=== Assigned task ===
Every line of the material that follows must be printed again exactly.
::: Data excerpt
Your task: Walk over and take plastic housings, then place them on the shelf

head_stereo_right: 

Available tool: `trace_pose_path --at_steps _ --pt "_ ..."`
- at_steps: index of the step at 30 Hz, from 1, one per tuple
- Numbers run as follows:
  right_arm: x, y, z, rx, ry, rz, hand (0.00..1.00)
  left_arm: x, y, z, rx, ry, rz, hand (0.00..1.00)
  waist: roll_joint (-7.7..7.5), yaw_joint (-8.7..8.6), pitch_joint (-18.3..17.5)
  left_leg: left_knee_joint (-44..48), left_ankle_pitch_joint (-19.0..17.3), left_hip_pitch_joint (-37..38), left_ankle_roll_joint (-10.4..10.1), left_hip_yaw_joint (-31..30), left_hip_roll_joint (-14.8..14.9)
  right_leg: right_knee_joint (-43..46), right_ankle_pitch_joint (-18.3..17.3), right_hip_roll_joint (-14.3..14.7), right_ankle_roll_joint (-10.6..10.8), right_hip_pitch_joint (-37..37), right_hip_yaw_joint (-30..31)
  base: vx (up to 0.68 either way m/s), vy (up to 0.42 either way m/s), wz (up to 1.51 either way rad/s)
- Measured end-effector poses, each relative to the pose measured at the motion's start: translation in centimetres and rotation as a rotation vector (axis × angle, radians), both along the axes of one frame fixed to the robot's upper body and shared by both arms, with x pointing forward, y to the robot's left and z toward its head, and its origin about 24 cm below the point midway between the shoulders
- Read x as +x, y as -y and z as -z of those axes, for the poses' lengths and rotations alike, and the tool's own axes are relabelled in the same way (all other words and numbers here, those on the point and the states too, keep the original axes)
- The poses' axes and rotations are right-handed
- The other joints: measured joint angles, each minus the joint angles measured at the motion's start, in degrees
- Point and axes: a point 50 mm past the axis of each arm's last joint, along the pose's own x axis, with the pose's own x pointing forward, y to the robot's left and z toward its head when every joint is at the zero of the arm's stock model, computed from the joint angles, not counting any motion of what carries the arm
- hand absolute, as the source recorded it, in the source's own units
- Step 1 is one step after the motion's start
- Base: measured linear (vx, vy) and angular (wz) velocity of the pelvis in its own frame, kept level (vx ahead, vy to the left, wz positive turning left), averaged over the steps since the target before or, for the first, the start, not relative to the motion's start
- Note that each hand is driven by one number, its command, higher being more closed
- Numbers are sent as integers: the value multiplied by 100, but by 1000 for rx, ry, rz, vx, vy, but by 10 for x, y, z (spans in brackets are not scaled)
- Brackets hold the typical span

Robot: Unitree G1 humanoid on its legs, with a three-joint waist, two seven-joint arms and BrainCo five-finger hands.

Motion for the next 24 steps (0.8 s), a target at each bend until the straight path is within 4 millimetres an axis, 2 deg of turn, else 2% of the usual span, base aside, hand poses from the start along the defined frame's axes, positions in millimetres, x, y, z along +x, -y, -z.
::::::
=== Task answer ===
Your task: Walk over and take plastic housings, then place them on the shelf

head_stereo_right: 

Available tool: `trace_pose_path --at_steps _ --pt "_ ..."`
- at_steps: index of the step at 30 Hz, from 1, one per tuple
- Numbers run as follows:
  right_arm: x, y, z, rx, ry, rz, hand (0.00..1.00)
  left_arm: x, y, z, rx, ry, rz, hand (0.00..1.00)
  waist: roll_joint (-7.7..7.5), yaw_joint (-8.7..8.6), pitch_joint (-18.3..17.5)
  left_leg: left_knee_joint (-44..48), left_ankle_pitch_joint (-19.0..17.3), left_hip_pitch_joint (-37..38), left_ankle_roll_joint (-10.4..10.1), left_hip_yaw_joint (-31..30), left_hip_roll_joint (-14.8..14.9)
  right_leg: right_knee_joint (-43..46), right_ankle_pitch_joint (-18.3..17.3), right_hip_roll_joint (-14.3..14.7), right_ankle_roll_joint (-10.6..10.8), right_hip_pitch_joint (-37..37), right_hip_yaw_joint (-30..31)
  base: vx (up to 0.68 either way m/s), vy (up to 0.42 either way m/s), wz (up to 1.51 either way rad/s)
- Measured end-effector poses, each relative to the pose measured at the motion's start: translation in centimetres and rotation as a rotation vector (axis × angle, radians), both along the axes of one frame fixed to the robot's upper body and shared by both arms, with x pointing forward, y to the robot's left and z toward its head, and its origin about 24 cm below the point midway between the shoulders
- Read x as +x, y as -y and z as -z of those axes, for the poses' lengths and rotations alike, and the tool's own axes are relabelled in the same way (all other words and numbers here, those on the point and the states too, keep the original axes)
- The poses' axes and rotations are right-handed
- The other joints: measured joint angles, each minus the joint angles measured at the motion's start, in degrees
- Point and axes: a point 50 mm past the axis of each arm's last joint, along the pose's own x axis, with the pose's own x pointing forward, y to the robot's left and z toward its head when every joint is at the zero of the arm's stock model, computed from the joint angles, not counting any motion of what carries the arm
- hand absolute, as the source recorded it, in the source's own units
- Step 1 is one step after the motion's start
- Base: measured linear (vx, vy) and angular (wz) velocity of the pelvis in its own frame, kept level (vx ahead, vy to the left, wz positive turning left), averaged over the steps since the target before or, for the first, the start, not relative to the motion's start
- Note that each hand is driven by one number, its command, higher being more closed
- Numbers are sent as integers: the value multiplied by 100, but by 1000 for rx, ry, rz, vx, vy, but by 10 for x, y, z (spans in brackets are not scaled)
- Brackets hold the typical span

Robot: Unitree G1 humanoid on its legs, with a three-joint waist, two seven-joint arms and BrainCo five-finger hands.

Motion for the next 24 steps (0.8 s), a target at each bend until the straight path is within 4 millimetres an axis, 2 deg of turn, else 2% of the usual span, base aside, hand poses from the start along the defined frame's axes, positions in millimetres, x, y, z along +x, -y, -z.

The exercise has been completed in full.